Extracted records:
▼

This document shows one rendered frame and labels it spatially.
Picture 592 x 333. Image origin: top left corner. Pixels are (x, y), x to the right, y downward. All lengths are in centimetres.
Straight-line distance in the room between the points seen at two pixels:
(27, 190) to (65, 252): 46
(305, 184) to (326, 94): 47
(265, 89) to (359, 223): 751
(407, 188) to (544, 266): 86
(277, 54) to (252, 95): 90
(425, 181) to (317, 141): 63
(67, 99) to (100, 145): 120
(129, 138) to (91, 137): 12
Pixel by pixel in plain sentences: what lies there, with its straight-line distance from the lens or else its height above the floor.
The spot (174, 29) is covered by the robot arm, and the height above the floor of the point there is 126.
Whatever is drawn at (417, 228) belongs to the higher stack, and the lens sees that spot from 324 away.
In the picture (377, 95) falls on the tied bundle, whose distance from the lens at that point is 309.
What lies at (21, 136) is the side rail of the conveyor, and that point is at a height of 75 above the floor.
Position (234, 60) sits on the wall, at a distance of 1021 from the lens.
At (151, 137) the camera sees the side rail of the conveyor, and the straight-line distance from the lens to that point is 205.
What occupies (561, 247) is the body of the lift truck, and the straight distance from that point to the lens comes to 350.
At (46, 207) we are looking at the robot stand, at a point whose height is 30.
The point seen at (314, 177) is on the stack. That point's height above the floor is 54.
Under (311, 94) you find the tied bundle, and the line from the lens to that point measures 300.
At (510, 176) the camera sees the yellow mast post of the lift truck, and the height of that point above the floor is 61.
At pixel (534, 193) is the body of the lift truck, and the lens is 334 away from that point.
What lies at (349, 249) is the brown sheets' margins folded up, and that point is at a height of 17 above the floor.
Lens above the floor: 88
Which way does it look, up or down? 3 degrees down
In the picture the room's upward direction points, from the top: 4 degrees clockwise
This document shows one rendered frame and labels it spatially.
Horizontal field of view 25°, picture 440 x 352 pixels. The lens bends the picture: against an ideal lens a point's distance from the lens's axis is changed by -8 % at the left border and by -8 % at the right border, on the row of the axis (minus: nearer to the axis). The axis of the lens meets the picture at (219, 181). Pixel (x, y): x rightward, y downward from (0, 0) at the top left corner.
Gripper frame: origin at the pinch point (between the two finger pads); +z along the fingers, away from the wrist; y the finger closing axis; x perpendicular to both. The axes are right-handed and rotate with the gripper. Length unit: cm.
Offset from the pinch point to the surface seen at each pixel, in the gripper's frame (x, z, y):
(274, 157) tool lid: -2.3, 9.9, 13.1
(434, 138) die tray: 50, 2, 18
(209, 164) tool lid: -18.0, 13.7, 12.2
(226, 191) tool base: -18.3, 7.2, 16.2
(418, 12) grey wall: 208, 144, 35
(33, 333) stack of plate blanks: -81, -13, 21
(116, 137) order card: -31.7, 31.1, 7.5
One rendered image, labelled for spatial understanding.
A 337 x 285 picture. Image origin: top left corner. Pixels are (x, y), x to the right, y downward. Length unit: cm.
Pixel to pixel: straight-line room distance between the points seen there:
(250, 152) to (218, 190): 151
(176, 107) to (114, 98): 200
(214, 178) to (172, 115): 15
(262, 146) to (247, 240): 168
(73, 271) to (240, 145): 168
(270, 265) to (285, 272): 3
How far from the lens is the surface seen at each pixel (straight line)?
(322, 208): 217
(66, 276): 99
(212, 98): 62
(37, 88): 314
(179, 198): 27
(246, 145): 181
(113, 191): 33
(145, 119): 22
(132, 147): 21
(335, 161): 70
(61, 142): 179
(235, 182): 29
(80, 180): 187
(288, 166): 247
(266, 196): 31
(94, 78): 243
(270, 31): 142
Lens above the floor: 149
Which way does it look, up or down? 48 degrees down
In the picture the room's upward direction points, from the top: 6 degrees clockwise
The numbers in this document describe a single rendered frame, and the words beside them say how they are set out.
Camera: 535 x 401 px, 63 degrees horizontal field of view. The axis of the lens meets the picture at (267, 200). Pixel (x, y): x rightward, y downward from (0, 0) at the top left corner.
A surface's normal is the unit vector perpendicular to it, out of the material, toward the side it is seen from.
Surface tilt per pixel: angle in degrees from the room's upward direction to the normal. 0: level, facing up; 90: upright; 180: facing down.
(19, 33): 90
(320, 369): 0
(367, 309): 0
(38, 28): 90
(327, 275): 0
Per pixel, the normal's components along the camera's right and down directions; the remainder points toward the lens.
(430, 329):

▲

INSTRUCTIONS TO FOLLOW: If a line above includes the string "robot", pick it out.

WRITTEN ANSWER:
The spot (174, 29) is covered by the robot arm, and the height above the floor of the point there is 126.
At (46, 207) we are looking at the robot stand, at a point whose height is 30.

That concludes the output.